Recalling the day Gandhiji died and how it changed India forever.

There are two important events in January we remember every year. January 26 when India became a Republic and January 30 when we observe a two-minute silence in memory of Gandhiji's demise. It was on his way to the usual prayer meeting that he was gunned down by a man who bowed to him in obeisance and pulled the trigger.

We were stationed in Trichinopoly, now Tiruchirapalli, at that time headquarters of the South Indian Railway. The programme on the radio was all of a sudden interrupted by the announcement that Gandhiji had been shot dead. We had to wait for the evening news bulletin to get more details.

Meanwhile, we gathered in groups and discussed the dastardly act. The nation drowned in sorrow at the manner in which Gandhiji had died. His last words they say was “Hey Ram!”

In his own way

All his life he fought for the freedom of his country and to uplift the untouchables whom he called “Harijan”, which meant the children of God. He was against Partition and at the midnight hour of our “Tryst with Destiny” he was far away from Delhi — the lone man in Noakhali.

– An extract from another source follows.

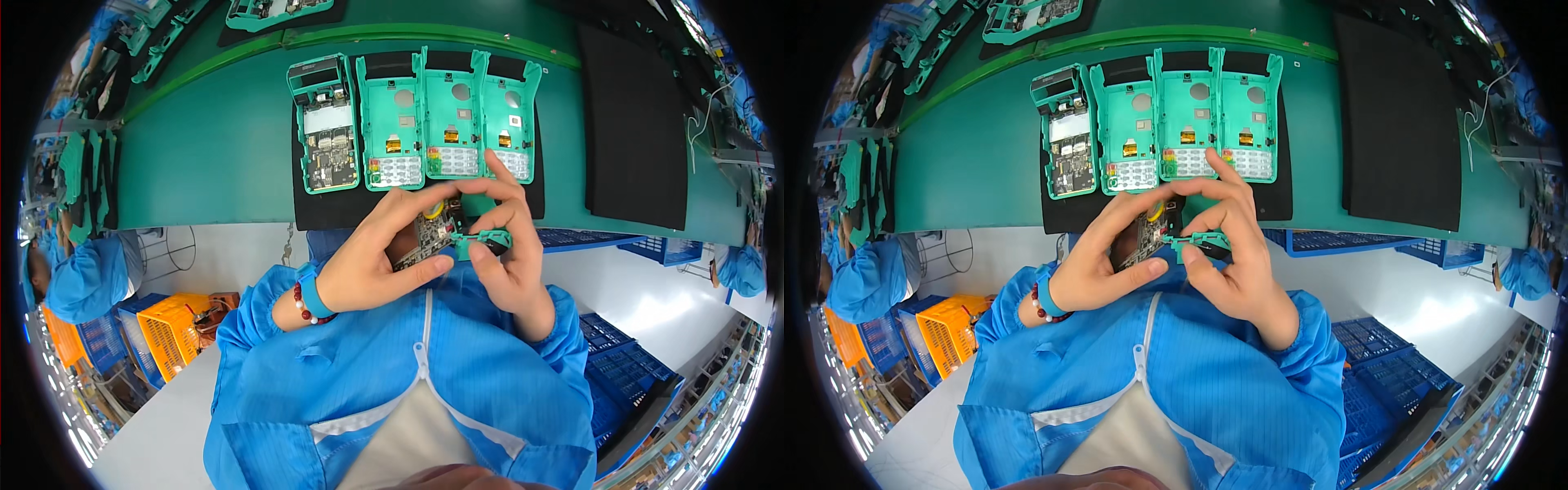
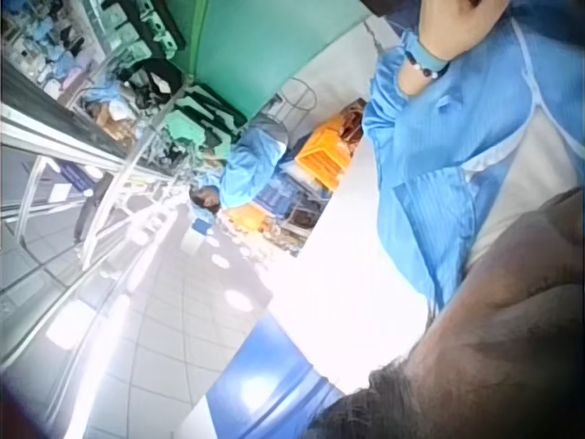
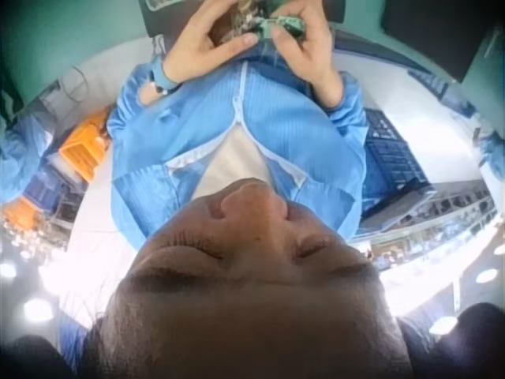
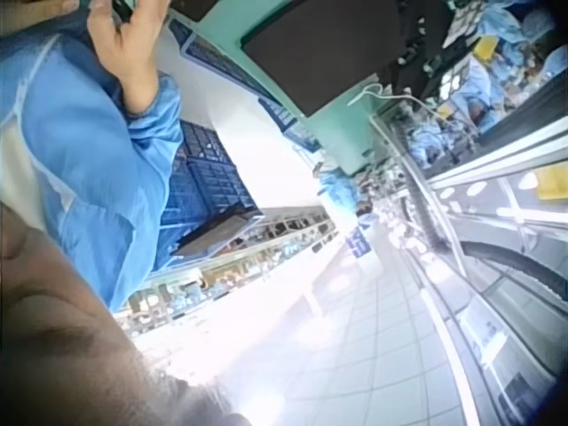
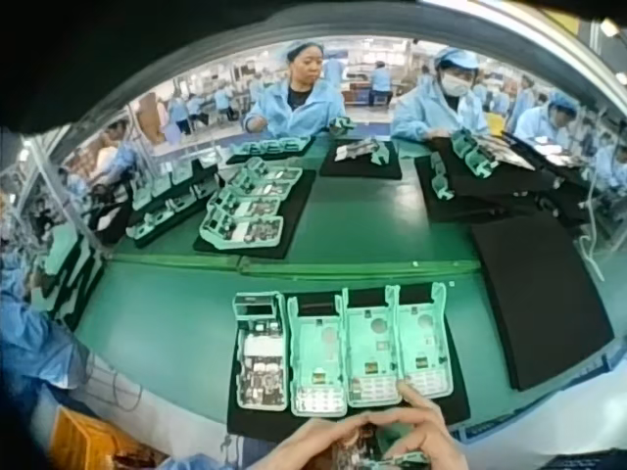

There is an interesting firsthand account about when the urn with Gandhiji's ashes was brought to Allahabad. It's a first-person account by a Chennai centenarian Olive Paul whom I had interviewed. She had left Chennai, then Madras, to join her husband in Allahabad. Those days it took nearly four days to reach Allahabad. It was during this journey that she heard the news that Gandhiji had been shot dead. Sure enough when Olive reached Allahabad, there was not a soul at the railway station. Gandhiji's ashes were to be brought by train for immersion in the Sangam. It seemed as though the whole of Allahabad was thronging the area leading to the Sangam. A broad path had been cleared for the ashes to be taken. The crowd waited patiently. At last the urn arrived in a wooden boat on wheels with Devdas, Gandhiji's son at one end, and the Purohit at the other end; the ashes were in an urn at the centre. There was pindrop silence. The boat moved slowly till it reached the Sangam. Olive told me it was an unforgettable experience.

Gandhiji was against him being worshipped. He claimed to be an ordinary man who believed in truth and non-violence. Unfortunately there are temples where he is worshipped and milk being poured over his idol. If he was alive, he would have gone personally and destroyed them. Today, we have no great leaders to look up to or emulate.